# Exercise objective
Restate verbatim the span of lines below between the line with "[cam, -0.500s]" and the line with "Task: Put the", including those two lines, and only that span.

# Supplied material

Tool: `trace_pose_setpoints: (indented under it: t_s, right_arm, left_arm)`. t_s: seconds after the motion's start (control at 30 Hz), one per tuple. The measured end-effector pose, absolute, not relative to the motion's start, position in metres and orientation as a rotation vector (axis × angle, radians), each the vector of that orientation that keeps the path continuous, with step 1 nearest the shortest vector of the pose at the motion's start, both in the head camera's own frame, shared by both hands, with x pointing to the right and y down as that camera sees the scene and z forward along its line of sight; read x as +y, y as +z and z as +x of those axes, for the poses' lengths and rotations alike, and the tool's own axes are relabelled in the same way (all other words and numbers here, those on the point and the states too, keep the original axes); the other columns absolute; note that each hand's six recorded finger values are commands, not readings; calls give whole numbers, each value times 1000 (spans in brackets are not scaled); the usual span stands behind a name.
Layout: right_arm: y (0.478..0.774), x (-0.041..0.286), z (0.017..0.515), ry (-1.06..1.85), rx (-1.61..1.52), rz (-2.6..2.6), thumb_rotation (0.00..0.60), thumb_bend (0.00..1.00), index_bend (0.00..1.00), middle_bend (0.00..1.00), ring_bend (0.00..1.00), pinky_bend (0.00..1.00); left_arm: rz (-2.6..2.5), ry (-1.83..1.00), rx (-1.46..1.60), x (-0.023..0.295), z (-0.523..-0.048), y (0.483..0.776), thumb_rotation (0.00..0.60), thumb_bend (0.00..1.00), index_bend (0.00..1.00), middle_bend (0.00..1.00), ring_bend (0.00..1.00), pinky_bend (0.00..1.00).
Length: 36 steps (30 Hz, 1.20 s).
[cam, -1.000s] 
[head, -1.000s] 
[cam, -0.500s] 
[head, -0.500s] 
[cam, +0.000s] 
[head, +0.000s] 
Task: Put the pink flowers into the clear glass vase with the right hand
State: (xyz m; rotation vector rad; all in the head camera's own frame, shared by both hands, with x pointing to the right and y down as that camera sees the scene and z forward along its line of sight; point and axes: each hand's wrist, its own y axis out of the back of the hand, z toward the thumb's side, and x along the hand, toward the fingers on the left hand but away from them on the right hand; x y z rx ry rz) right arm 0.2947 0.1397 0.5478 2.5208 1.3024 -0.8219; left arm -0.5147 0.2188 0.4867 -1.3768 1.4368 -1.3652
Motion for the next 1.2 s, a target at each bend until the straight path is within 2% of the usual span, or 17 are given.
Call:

# Answer box
[cam, -0.500s] 
[head, -0.500s] 
[cam, +0.000s] 
[head, +0.000s] 
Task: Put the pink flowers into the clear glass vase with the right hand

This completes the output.